Dear Farm Journal,

Nothing makes people get in the fall spirit quite like a pumpkin, and the season is fully upon us. This means culling and shining up bins upon bins of these heavy future jack-o-lanterns. I lift each pumpkin, spinning it in my hands, searching for any blemishes, soft spots, green areas, or dirt. Once it passes inspection, into the bin it goes. I find carving pumpkins to be such an odd crop because no one actually eats them. Before I came to Keewaydin, I didn’t know there was a difference between carving pumpkins and pie pumpkins. Now between ourselves and other growers, I have seen pumpkins stranger than I could have imagined; orange and green warty pumpkins, blue hued bumpy pumpkins, incredibly dense flat smooth pumpkins, yellow, white, and green pumpkins in a plethora of shapes and sizes. I was intrigued about why we go so nuts for pumpkins in the fall and found the tradition goes back to Celtic farmers. They first carved faces into turnips to scare away evil spirits they believed lurked around the bonfires in their fields.
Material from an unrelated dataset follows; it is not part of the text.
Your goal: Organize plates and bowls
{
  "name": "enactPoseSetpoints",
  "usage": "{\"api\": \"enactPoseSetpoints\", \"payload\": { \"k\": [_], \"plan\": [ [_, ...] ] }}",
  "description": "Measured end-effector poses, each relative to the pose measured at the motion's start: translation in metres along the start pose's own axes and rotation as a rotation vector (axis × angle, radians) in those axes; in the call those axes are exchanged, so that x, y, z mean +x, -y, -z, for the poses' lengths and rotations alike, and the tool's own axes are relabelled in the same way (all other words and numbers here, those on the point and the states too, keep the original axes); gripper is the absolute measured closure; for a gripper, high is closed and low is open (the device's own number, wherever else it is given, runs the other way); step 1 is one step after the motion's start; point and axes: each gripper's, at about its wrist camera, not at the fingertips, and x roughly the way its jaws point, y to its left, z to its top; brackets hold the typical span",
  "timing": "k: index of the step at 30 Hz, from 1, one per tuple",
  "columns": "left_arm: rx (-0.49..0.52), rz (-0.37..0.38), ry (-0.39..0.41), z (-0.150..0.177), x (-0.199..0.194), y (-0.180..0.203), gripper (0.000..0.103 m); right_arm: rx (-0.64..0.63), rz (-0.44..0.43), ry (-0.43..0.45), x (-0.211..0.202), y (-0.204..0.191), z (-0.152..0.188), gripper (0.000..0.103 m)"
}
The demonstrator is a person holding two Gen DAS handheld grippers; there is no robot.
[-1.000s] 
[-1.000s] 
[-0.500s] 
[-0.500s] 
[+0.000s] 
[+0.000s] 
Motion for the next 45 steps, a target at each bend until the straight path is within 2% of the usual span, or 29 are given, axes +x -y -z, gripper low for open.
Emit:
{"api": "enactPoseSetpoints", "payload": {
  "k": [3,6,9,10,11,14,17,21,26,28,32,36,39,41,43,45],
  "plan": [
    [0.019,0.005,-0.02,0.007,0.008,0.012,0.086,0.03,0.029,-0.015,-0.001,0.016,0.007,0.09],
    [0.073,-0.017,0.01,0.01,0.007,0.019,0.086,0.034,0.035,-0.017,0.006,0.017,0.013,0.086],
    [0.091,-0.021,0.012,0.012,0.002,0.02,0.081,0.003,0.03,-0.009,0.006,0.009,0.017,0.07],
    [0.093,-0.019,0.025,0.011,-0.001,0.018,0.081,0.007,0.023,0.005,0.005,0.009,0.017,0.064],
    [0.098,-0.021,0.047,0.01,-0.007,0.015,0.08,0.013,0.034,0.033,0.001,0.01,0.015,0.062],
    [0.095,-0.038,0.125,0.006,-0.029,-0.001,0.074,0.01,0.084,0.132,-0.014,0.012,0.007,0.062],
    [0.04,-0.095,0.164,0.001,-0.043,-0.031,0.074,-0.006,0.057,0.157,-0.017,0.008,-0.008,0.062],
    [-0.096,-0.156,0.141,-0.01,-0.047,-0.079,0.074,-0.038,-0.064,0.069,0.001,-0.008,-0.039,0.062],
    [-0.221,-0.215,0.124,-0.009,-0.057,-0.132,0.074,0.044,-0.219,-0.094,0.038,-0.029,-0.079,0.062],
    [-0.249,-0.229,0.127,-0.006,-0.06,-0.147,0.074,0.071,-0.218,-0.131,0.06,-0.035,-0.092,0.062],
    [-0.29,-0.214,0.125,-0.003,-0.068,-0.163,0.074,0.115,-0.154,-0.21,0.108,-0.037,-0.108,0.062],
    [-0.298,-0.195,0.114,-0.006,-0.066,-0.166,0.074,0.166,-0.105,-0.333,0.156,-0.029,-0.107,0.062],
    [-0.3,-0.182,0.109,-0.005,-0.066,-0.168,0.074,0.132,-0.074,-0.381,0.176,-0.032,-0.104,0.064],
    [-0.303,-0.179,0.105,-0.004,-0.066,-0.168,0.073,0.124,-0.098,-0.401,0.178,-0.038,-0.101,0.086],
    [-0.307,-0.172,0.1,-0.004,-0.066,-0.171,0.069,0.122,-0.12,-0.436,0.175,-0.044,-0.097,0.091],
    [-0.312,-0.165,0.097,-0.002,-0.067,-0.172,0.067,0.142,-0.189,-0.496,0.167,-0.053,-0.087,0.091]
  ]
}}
They were used to light the farmer’s path to and from the bonfires. Carving pumpkins were called jack-o-lanterns by the Irish who told a legend about a farmer named Jack who made a bargain with the devil that left him wandering the earth for eternity. So there you go, pumpkins are traditionally linked to farmers, watching their backs in the field and burning an effigy when we sell our souls to the devil…probably to save the farm. Now that is some spooky stuff.